Pubblica amministrazione: ""Assumeremo altri 60mila statali"
di Antonio Castro
«I nuovi ingressi saranno 60mila nei prossimi tre anni». Miracoli dell’Italia dell’era renziana: inizialmente le nuove assunzioni per gli statali, se sfogliamo la prima bozza dei decreti e ddl di riforma della Pubblica amministrazione, erano 10mila. Poi Matteo Renzi - in diretta tv e a favore delle telecamere dei tg - annunciava 15mila assunzioni. O meglio: all’interno della riforma ci sono «norme su ricambio generazionale, che permettono di creare 15mila posti con la modifica dell’istituto del trattenimento in servizio».

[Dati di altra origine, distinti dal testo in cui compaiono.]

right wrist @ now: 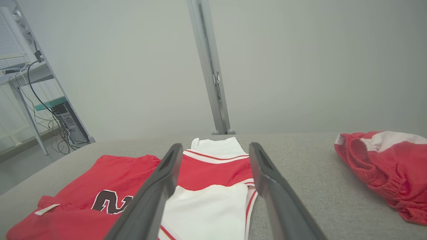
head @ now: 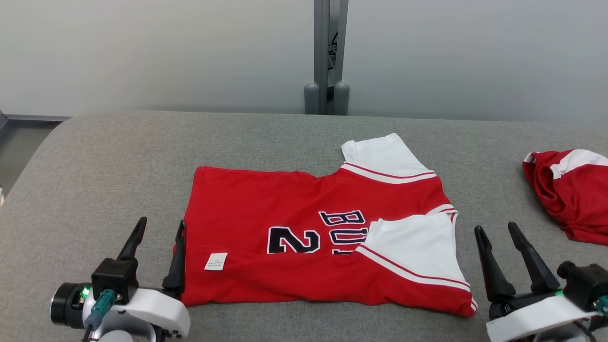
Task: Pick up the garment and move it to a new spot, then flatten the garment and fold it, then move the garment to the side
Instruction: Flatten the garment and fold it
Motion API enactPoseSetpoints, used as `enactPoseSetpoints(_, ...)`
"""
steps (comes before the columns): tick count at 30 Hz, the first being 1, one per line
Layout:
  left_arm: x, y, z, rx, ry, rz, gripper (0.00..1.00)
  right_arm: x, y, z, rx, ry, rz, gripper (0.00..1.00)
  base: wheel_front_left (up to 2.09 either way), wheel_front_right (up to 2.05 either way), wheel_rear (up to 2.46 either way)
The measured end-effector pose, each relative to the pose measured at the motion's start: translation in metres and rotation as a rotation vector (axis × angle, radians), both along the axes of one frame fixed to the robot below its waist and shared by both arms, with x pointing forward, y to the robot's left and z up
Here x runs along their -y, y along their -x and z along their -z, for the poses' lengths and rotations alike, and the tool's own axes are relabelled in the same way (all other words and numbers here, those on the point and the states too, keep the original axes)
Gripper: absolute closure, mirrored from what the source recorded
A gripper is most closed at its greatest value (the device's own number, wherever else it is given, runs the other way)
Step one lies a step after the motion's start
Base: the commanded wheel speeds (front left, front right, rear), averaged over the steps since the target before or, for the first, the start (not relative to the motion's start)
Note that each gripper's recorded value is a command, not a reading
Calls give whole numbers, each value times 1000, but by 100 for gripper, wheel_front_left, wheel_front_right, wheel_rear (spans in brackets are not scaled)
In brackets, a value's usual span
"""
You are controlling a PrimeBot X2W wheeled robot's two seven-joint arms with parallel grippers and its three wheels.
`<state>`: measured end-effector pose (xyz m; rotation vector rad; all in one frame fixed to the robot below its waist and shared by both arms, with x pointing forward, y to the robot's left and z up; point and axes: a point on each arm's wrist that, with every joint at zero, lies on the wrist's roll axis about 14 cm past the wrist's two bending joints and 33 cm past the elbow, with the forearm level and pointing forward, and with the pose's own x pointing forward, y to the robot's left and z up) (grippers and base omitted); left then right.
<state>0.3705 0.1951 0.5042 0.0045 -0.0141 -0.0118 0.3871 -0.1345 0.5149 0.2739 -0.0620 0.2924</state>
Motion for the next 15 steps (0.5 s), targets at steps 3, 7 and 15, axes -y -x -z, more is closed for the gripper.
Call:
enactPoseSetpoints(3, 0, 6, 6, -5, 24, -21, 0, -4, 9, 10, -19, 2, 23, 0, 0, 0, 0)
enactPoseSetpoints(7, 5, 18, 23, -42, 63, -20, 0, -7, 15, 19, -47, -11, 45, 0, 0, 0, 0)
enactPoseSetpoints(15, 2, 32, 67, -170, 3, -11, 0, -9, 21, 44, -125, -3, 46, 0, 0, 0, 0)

Martedì mattina il sottosegretario Angelo Rughetti (che abbiamo provato ad intervistare ma era “impantanato” in commissioni parlamentari fino a sera), ha confidato a «Repubblica» che «i nuovi ingressi saranno 60mila nei prossimi tre anni». Chissà cosa ne penserà il commissario straordinario alla spending review, Carlo Cottarelli, che proprio oggi deve intervenire in commissione Affari costituzionali della Camera (audizione prevista per le ore 14), e che giusto a marzo aveva ipotizzato 85mila esuberi tra il personale della macchina statale. Certo, i travet ministeriali (ma ci sono anche i dipendenti di enti locali, scuola e sanità), dovranno andare in pensione, e poi - vista l’età media (la metà del personale ha oltre 50 anni, dati Aran; giugno 2013) - un cambio generazionale appare necessario. Se non fosse per quegli odiosi vincoli imposti dalla riforma delle pensioni (legge Fornero), che trattiene in servizio il personale pubblico e privato, salvo scappare anticipatamente e rimetterci però fino all’8% della pensione (anticipo con penalità del 2% annuo).

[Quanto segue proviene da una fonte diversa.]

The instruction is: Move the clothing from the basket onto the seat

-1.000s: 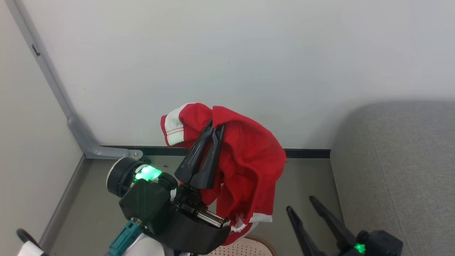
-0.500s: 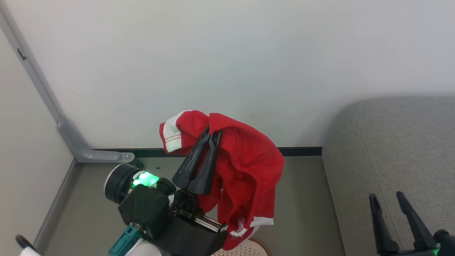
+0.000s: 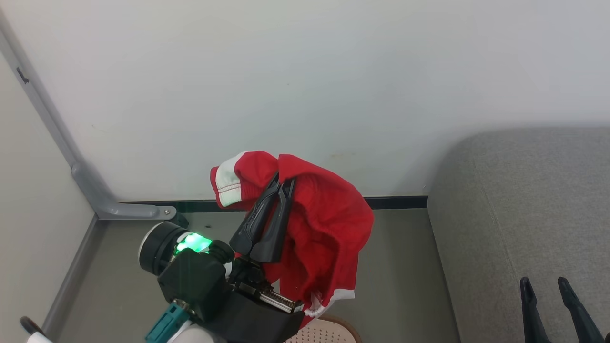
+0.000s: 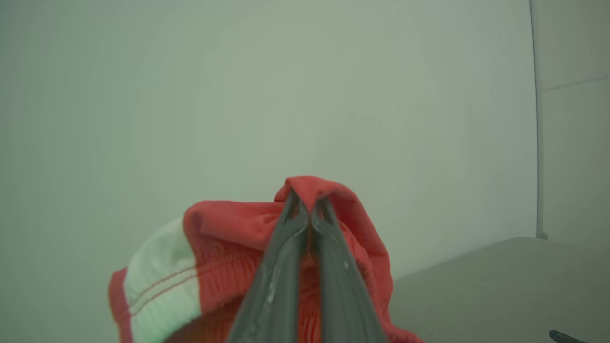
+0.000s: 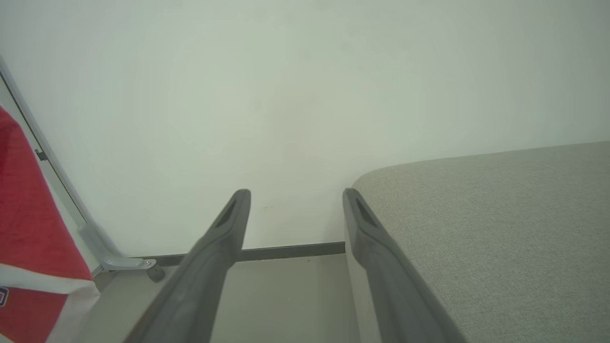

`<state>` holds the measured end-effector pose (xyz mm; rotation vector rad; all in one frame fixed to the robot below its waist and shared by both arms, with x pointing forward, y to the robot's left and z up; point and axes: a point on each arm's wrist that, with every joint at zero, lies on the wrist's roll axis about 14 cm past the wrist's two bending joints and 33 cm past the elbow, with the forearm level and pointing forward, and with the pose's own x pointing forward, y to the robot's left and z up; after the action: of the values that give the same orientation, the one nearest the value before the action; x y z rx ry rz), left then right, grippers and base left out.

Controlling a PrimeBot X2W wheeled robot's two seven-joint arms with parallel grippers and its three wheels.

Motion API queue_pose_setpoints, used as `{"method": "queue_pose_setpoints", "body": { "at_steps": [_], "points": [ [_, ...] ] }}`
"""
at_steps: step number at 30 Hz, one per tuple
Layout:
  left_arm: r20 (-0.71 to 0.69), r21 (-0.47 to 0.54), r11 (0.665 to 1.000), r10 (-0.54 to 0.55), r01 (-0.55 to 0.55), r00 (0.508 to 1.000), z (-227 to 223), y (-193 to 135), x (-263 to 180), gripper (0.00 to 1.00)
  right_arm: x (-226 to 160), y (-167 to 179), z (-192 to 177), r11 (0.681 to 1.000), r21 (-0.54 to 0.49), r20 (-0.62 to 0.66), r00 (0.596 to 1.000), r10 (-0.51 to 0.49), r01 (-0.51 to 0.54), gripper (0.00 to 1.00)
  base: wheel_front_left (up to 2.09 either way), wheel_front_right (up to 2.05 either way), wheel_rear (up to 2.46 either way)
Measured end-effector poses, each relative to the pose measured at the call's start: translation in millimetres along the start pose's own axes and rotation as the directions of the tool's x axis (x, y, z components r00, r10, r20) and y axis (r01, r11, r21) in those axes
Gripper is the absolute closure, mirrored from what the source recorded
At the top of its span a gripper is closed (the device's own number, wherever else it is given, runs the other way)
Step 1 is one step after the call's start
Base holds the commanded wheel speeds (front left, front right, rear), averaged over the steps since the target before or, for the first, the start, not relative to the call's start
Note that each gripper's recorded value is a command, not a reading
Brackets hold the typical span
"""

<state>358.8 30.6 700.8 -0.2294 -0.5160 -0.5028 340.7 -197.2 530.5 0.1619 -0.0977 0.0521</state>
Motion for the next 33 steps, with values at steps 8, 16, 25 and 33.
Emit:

Tra ministeri, ospedali, scuole, tribunali, caserme, enti locali e enti di ricerca lo Stato italiano è il più imponente datore di lavoro d’Italia: oltre 3.238.474 dipendenti a tempo indeterminato (Conto annuale del Tesoro 2012). Poi c’è la marea multiforme dei contratti a tempo, dei contratti atipici, dei precari insomma (altri 300mila persone), che rischiano di maturare la pensione (?), saltando da un contratto all’altro in attesa della promessa stabilizzazione. Se è vero che lo Stato datore di lavoro non paga molto - in media 34mila euro lordi, secondo i dati della Ragioneria generale dello Stato - c’è almeno la certezza della stabilità: insomma, il famoso posto a vita che tutti gli altri lavoratori si sognano (soprattutto di questi tempi).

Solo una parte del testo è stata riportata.